National muscle-flexing aside, Trump’s fictional promises to Appalachian coal miners that rolling back greenhouse gas standards will restore jobs have long been rendered moot by automation and by the marketplace, which favors plentiful, cheap natural gas unlocked by fracking technology. In Massachusetts, Wednesday marked the last day of operation for Brayton Point Power Station, one of New England’s few remaining coal-fired power plants. There are already nearly 280,000 jobs in the solar industry across the US, former energy secretary Ernest Moniz estimates — dwarfing the coal industry — and more openings likely for skilled workforce development in tech manufacturing for hydro, wind, and clean tech if the US remains committed to reducing greenhouse gases. But those numbers come with a warning. It’s also a potentially robust market that’s ripe for the taking: China has already eclipsed the US in manufacturing solar panels. If the US abandons Paris, the Chinese have said they’ll step in and take the reins of global leadership on combating climate change as well.

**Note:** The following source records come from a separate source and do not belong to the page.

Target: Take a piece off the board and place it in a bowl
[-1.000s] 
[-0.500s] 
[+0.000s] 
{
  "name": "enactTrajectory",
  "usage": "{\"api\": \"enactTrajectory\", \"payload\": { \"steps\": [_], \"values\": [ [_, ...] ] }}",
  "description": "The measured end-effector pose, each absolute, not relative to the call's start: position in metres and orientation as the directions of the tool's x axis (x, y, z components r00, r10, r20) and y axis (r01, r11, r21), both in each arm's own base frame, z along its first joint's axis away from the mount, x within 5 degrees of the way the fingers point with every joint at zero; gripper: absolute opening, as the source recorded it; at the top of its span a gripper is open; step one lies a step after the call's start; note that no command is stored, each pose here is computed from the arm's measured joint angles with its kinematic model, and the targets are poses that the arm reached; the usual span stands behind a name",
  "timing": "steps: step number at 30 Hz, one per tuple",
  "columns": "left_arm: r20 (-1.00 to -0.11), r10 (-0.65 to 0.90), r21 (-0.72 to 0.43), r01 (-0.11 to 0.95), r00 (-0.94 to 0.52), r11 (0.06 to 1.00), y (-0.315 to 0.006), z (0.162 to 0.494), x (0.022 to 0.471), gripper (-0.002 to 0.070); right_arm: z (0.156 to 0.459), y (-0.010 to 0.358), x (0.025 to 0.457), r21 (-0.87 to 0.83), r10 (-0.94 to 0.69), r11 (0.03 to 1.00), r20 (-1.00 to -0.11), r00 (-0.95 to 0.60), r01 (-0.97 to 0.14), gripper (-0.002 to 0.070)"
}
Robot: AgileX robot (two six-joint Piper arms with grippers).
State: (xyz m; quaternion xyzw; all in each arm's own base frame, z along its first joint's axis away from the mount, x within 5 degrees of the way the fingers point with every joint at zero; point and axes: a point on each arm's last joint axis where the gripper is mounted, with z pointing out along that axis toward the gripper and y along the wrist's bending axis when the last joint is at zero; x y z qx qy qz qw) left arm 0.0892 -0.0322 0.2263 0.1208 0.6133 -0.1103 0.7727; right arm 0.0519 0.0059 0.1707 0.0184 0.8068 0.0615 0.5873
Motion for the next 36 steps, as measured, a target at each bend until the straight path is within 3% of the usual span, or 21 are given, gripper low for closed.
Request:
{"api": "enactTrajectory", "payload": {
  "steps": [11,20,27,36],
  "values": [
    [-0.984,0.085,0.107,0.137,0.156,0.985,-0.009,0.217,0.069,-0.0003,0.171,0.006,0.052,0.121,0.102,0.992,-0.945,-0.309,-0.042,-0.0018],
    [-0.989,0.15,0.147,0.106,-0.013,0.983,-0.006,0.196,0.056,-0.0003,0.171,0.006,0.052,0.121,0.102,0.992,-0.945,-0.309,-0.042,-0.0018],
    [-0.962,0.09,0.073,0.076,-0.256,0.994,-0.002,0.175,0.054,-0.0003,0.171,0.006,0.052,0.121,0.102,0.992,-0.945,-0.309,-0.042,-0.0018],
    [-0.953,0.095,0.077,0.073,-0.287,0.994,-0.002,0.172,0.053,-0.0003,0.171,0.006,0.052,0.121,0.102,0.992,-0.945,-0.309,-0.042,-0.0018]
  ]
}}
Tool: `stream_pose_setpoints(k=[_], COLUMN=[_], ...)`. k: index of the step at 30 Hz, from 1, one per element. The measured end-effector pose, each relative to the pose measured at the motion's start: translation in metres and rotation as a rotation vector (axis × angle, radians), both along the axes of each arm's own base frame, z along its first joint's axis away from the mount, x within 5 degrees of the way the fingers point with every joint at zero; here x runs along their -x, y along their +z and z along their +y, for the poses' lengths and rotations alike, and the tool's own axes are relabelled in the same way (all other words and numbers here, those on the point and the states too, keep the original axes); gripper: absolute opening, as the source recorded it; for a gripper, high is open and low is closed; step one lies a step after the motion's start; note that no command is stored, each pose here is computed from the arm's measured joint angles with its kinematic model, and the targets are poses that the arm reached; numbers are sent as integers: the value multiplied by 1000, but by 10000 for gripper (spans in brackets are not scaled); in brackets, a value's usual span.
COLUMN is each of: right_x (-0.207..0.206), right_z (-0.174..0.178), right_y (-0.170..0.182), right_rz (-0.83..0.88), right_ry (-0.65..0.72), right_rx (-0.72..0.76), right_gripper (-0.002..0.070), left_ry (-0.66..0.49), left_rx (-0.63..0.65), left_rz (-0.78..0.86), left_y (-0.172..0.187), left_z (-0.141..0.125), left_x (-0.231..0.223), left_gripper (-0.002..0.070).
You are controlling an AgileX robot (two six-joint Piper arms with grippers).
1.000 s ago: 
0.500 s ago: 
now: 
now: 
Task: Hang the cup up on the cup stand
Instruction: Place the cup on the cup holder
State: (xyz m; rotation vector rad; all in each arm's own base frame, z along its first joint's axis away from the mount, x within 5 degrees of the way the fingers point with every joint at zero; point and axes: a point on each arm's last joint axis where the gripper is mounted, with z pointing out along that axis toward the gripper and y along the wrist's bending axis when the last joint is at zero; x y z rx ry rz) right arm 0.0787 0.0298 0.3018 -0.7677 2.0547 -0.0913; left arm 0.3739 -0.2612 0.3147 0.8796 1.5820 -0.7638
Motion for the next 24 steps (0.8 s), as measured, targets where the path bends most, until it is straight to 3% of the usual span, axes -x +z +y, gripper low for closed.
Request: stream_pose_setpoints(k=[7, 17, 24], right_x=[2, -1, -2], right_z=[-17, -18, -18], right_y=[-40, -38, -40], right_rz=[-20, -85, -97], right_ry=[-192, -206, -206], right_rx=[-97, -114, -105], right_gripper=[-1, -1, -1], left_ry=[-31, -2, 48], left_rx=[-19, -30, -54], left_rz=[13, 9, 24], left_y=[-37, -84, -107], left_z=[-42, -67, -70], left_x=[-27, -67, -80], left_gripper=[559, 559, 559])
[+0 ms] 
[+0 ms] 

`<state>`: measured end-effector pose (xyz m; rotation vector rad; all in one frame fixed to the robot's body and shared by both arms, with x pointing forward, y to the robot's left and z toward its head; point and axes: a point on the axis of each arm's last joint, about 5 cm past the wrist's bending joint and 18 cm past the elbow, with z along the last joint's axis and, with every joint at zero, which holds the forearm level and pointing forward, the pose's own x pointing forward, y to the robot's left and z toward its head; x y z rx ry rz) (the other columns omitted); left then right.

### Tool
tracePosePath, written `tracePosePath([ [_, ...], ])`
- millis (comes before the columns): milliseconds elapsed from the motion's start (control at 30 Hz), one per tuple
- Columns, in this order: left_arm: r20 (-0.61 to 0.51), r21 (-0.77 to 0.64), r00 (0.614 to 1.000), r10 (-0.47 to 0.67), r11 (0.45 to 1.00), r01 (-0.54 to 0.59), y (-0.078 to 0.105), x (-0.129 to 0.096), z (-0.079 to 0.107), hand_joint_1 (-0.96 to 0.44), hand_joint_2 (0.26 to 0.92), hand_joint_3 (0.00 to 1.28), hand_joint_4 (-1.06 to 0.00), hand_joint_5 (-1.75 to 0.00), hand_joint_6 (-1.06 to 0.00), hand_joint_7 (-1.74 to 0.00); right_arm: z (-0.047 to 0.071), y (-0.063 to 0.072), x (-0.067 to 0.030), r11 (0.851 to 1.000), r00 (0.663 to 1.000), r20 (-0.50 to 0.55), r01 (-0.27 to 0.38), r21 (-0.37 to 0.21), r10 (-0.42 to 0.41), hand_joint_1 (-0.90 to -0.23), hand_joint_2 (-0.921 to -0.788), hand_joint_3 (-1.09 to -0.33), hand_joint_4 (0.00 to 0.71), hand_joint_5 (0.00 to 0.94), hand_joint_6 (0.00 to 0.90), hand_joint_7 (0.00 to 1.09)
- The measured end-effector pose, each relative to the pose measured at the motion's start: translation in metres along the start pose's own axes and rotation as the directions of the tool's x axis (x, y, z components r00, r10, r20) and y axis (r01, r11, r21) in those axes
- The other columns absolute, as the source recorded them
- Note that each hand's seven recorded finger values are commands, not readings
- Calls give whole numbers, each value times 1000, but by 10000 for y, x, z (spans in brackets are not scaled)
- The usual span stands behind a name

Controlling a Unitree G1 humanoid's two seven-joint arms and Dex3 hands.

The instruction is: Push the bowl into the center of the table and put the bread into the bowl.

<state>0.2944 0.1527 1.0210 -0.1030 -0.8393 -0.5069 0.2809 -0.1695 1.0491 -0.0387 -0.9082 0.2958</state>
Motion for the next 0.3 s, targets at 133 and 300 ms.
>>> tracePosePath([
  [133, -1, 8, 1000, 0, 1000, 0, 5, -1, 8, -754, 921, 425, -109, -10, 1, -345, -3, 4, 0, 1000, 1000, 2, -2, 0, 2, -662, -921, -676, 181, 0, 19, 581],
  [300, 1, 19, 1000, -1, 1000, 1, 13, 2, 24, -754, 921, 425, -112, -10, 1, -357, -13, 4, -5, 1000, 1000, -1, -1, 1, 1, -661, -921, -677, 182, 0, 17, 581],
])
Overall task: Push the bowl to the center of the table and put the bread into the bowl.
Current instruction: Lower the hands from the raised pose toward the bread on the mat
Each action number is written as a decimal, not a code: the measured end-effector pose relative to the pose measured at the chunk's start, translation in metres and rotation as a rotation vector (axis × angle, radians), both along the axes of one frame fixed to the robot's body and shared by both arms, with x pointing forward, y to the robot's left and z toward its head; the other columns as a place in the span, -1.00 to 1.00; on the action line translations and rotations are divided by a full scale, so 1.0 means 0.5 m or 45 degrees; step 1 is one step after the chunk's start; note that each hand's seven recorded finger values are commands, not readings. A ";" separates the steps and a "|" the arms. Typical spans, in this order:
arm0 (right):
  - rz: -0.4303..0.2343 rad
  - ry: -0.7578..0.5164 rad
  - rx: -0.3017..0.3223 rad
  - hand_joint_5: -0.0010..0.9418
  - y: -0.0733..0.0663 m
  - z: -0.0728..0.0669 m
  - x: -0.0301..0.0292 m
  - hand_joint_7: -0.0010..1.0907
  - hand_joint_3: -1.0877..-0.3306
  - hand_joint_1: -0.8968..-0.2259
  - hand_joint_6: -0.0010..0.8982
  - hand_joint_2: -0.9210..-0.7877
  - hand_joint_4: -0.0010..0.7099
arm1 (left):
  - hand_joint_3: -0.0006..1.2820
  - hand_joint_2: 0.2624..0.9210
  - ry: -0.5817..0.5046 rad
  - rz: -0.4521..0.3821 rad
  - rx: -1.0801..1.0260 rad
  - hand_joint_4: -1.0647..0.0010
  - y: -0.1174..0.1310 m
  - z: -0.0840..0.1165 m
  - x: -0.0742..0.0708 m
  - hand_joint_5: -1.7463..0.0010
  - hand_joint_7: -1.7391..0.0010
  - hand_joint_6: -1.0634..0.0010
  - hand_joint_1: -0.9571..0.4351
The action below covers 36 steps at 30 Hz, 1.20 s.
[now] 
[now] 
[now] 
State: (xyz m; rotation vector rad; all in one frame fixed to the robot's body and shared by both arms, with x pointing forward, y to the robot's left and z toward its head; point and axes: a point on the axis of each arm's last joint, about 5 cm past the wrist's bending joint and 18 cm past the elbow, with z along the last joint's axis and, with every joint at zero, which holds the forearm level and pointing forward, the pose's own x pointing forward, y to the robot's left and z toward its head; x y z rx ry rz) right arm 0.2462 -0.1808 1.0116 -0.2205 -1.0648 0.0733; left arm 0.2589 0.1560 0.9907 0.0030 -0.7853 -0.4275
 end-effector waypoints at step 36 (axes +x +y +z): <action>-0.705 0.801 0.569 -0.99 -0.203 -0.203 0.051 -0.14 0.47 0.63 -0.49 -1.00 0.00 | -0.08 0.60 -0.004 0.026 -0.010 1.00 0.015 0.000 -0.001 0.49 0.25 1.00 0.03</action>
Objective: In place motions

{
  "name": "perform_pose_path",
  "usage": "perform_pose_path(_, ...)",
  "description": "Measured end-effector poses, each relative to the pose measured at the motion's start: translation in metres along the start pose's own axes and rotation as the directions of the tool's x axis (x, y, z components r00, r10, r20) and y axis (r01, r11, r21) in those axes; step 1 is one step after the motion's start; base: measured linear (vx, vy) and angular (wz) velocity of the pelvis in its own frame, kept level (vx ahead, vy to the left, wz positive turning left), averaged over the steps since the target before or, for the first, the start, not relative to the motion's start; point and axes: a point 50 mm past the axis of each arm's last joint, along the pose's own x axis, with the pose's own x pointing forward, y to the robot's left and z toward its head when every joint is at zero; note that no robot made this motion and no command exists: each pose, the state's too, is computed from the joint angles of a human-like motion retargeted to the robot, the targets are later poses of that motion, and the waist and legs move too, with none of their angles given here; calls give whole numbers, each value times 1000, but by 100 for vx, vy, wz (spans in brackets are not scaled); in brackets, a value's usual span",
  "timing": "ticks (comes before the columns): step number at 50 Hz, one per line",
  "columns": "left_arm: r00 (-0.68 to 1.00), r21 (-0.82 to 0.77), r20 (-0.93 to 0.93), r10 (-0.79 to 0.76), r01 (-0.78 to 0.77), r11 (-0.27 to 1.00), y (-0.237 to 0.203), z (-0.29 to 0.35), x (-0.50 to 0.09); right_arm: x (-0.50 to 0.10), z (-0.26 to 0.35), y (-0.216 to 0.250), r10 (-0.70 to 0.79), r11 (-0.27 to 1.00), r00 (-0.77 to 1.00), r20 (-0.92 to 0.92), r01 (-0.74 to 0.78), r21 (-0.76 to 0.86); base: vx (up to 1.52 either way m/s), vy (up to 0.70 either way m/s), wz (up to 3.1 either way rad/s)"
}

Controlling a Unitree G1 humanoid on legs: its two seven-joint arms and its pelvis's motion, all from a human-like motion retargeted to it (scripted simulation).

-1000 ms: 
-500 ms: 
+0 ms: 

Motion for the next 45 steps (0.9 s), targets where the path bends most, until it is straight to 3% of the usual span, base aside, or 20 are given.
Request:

Even with a void in national leadership, Massachusetts is well-positioned to pick up the slack with approaches like the Regional Greenhouse Gas Initiative, a cooperative approach that bypassed Washington altogether. And the New England states can work together to revive a dormant regional program to encourage cleaner “low-carbon” fuel standards. But ocean currents travel, and winds don’t stop at borders. The pollution that developing nations might pour into the atmosphere eventually sweeps this way, posing a public health risk for millions.
Congressional Democrats have already decried Trump’s expected decision. This is a point of no return for the Republican Party, which has an opportunity to look beyond partisan politics to the future of the planet and reject Trump’s reactionary foolishness. Pulling out of the Paris accord would be a perfect example of why “America First” today means America last tomorrow.